| Work instructions |
Your reply should reproduce all the data below exactly while excluding the pictures.
*** Opening Data segment ***
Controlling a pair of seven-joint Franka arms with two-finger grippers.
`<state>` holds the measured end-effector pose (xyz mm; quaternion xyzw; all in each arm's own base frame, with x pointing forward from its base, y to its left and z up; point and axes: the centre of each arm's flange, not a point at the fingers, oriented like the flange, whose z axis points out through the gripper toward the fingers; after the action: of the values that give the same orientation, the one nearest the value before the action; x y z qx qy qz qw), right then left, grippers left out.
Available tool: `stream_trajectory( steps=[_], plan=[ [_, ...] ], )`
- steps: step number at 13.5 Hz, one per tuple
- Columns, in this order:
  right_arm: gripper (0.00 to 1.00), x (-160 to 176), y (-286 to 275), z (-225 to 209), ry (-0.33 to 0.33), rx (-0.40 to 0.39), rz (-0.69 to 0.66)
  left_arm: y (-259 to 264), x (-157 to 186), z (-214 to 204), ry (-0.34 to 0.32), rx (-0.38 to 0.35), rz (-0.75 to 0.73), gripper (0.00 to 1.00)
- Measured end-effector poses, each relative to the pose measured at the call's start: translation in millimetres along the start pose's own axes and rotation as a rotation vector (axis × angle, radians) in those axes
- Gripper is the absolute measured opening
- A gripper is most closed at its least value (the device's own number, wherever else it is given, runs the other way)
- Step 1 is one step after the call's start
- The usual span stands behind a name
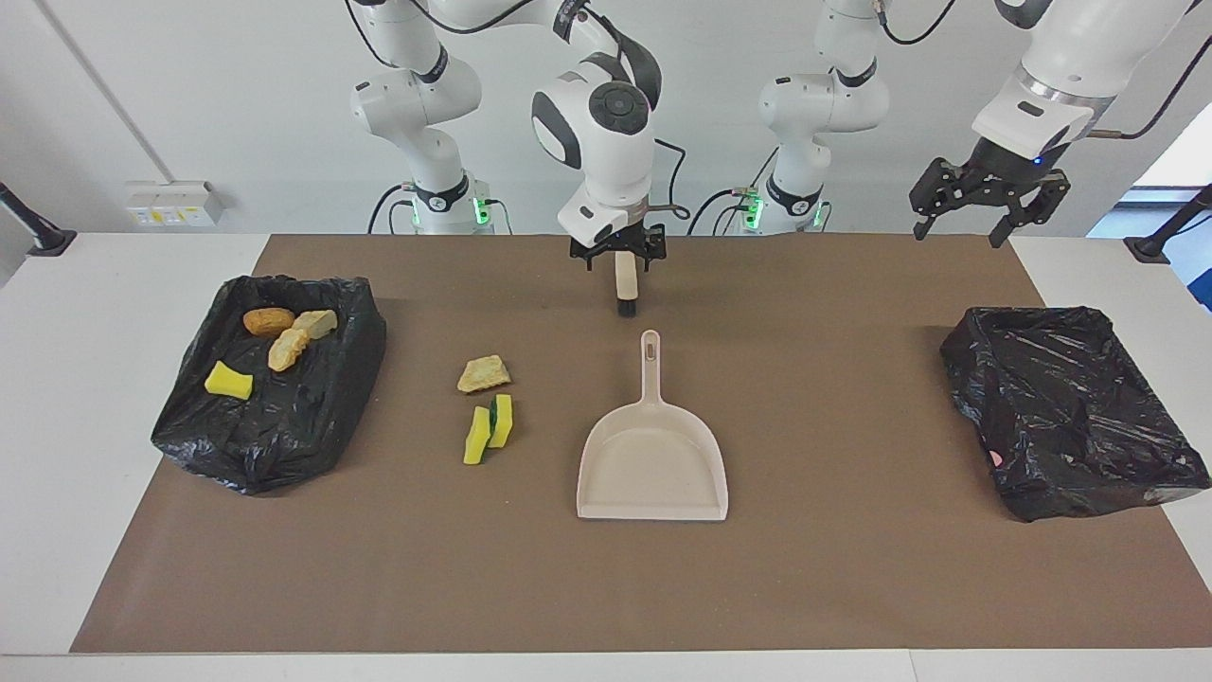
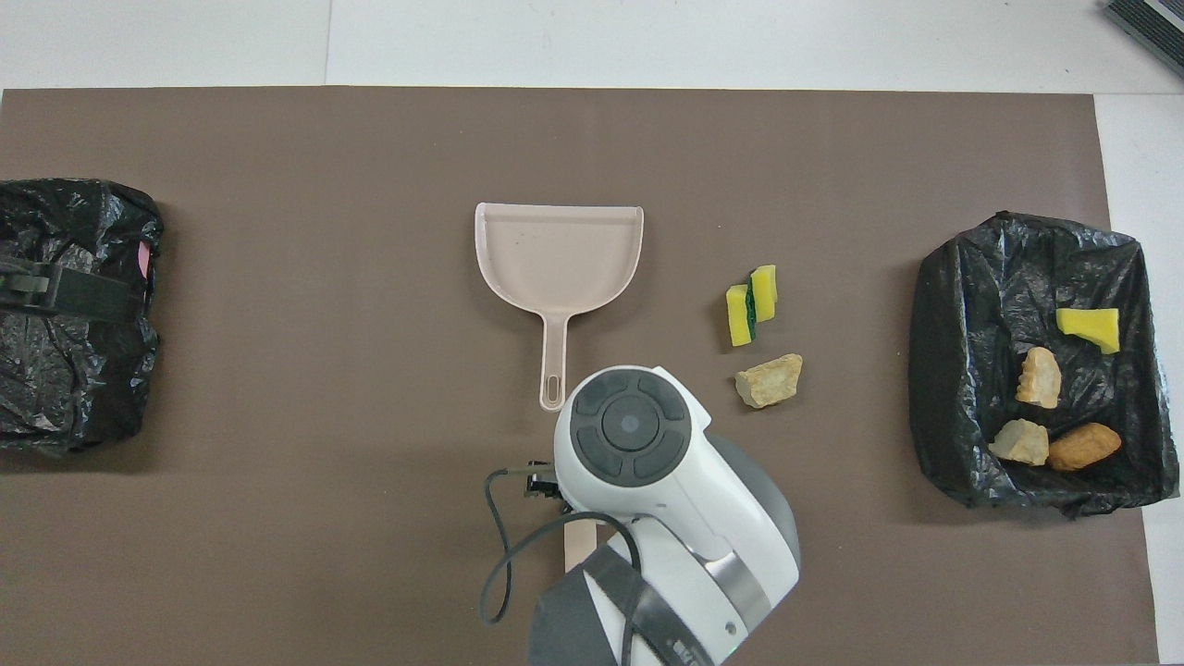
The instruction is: Sweep and dump trash in bin
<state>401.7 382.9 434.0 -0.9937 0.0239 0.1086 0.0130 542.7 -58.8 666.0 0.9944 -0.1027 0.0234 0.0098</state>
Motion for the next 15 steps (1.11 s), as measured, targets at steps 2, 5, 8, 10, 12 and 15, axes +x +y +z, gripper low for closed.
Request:
stream_trajectory(
  steps=[2, 5, 8, 10, 12, 15],
  plan=[
    [1.0, -37, 1, 20, -0.024, 0.013, 0.007, 17, 10, 6, 0.025, 0.0, 0.033, 1.0],
    [1.0, -84, 6, 53, -0.032, 0.018, 0.009, 62, 35, 35, 0.042, -0.014, 0.084, 1.0],
    [1.0, -113, 3, 93, -0.022, 0.005, 0.01, 116, 60, 85, 0.05, -0.045, 0.089, 1.0],
    [1.0, -122, 5, 112, -0.03, 0.021, 0.023, 163, 67, 135, 0.031, -0.072, 0.094, 1.0],
    [1.0, -131, 5, 122, -0.047, 0.027, 0.03, 197, 65, 171, 0.0, -0.075, 0.111, 1.0],
    [1.0, -151, 5, 130, -0.075, 0.029, 0.027, 246, 67, 215, 0.009, -0.033, 0.089, 1.0]
  ],
)
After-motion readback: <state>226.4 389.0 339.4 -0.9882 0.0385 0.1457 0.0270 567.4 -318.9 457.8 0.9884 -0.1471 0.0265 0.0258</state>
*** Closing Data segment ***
| Response to this task |
Controlling a pair of seven-joint Franka arms with two-finger grippers.
`<state>` holds the measured end-effector pose (xyz mm; quaternion xyzw; all in each arm's own base frame, with x pointing forward from its base, y to its left and z up; point and axes: the centre of each arm's flange, not a point at the fingers, oriented like the flange, whose z axis points out through the gripper toward the fingers; after the action: of the values that give the same orientation, the one nearest the value before the action; x y z qx qy qz qw), right then left, grippers left out.
Available tool: `stream_trajectory( steps=[_], plan=[ [_, ...] ], )`
- steps: step number at 13.5 Hz, one per tuple
- Columns, in this order:
  right_arm: gripper (0.00 to 1.00), x (-160 to 176), y (-286 to 275), z (-225 to 209), ry (-0.33 to 0.33), rx (-0.40 to 0.39), rz (-0.69 to 0.66)
  left_arm: y (-259 to 264), x (-157 to 186), z (-214 to 204), ry (-0.34 to 0.32), rx (-0.38 to 0.35), rz (-0.75 to 0.73), gripper (0.00 to 1.00)
- Measured end-effector poses, each relative to the pose measured at the call's start: translation in millimetres along the start pose's own axes and rotation as a rotation vector (axis × angle, radians) in those axes
- Gripper is the absolute measured opening
- A gripper is most closed at its least value (the device's own number, wherever else it is given, runs the other way)
- Step 1 is one step after the call's start
- The usual span stands behind a name
The instruction is: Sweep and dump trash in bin
<state>401.7 382.9 434.0 -0.9937 0.0239 0.1086 0.0130 542.7 -58.8 666.0 0.9944 -0.1027 0.0234 0.0098</state>
Motion for the next 15 steps (1.11 s), as measured, targets at steps 2, 5, 8, 10, 12 and 15, axes +x +y +z, gripper low for closed.
Request:
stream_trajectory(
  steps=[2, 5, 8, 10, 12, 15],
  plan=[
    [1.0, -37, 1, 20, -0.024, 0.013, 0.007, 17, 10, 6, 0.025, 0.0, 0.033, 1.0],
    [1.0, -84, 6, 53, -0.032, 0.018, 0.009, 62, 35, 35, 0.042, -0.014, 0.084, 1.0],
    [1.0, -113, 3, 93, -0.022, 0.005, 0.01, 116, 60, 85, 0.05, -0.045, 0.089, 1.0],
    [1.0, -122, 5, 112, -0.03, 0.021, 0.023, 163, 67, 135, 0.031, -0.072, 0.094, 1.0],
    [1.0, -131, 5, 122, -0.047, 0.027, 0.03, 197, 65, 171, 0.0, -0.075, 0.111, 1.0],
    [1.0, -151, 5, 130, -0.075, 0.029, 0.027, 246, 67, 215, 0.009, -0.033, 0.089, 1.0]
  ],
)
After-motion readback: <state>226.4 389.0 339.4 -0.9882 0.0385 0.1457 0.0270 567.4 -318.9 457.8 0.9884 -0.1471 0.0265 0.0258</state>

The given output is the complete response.